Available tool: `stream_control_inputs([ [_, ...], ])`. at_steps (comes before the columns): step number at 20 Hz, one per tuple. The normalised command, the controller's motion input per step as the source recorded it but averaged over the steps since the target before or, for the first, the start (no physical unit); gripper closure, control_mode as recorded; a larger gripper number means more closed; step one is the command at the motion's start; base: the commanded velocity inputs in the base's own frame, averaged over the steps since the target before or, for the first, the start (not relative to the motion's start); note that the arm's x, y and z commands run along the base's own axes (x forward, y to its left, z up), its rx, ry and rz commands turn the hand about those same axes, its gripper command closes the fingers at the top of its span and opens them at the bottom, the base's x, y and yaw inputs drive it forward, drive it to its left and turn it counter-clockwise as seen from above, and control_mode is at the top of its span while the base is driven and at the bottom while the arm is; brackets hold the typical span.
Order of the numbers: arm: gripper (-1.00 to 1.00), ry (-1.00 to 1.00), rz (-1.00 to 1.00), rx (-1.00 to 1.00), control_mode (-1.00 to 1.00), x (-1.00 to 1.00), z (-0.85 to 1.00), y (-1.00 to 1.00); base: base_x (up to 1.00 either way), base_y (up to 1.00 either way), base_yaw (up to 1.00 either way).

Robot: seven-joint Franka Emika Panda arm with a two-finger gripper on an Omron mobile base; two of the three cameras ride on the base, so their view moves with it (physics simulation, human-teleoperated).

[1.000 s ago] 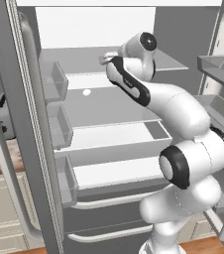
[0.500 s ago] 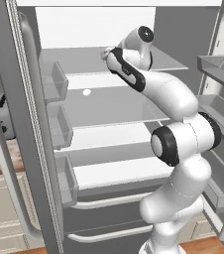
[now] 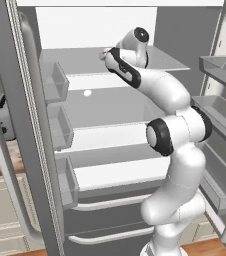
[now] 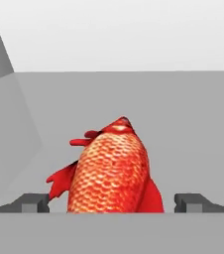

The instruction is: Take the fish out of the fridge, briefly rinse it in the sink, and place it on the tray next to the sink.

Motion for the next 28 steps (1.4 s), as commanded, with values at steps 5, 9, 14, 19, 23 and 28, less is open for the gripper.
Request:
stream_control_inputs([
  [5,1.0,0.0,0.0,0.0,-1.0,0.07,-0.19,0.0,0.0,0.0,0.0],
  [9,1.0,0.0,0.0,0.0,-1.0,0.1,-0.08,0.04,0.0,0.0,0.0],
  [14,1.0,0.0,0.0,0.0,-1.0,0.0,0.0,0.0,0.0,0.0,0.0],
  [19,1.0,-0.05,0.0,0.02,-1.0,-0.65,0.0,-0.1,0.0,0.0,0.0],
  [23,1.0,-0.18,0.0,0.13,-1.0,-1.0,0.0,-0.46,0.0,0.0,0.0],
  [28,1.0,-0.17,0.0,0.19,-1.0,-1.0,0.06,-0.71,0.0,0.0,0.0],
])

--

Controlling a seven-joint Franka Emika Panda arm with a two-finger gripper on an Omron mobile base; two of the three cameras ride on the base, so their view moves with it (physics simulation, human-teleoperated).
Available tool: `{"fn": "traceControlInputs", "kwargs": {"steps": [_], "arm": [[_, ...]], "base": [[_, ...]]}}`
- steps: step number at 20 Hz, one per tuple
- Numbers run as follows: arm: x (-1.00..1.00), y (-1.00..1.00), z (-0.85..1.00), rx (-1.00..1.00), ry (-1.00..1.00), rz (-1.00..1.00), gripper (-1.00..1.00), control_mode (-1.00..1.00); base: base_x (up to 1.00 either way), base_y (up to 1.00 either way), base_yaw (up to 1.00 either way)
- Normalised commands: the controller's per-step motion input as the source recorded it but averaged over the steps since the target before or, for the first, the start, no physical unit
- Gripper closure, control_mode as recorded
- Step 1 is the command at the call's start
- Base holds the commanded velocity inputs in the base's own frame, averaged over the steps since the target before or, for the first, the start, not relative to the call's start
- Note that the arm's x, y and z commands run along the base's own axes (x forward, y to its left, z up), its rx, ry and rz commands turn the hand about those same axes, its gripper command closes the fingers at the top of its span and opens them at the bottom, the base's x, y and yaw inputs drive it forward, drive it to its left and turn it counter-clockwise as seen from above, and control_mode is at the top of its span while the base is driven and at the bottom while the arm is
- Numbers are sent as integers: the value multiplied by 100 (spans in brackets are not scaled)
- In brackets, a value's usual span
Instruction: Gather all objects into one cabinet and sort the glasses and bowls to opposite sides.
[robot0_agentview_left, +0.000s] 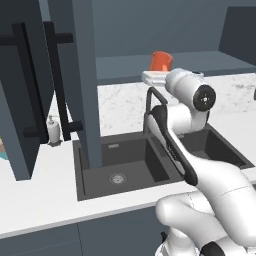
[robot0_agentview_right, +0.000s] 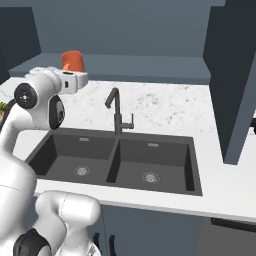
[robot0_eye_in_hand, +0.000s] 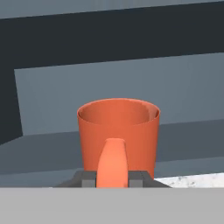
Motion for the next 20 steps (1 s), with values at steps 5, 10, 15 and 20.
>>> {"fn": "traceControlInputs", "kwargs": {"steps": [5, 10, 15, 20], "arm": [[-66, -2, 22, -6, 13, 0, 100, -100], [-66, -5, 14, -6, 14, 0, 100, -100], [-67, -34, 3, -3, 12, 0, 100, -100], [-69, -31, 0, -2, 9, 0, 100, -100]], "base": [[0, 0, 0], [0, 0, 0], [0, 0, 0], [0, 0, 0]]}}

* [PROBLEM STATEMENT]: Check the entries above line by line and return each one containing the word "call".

* [RESPONSE TO THIS TASK]:
- Step 1 is the command at the call's start
- Base holds the commanded velocity inputs in the base's own frame, averaged over the steps since the target before or, for the first, the start, not relative to the call's start

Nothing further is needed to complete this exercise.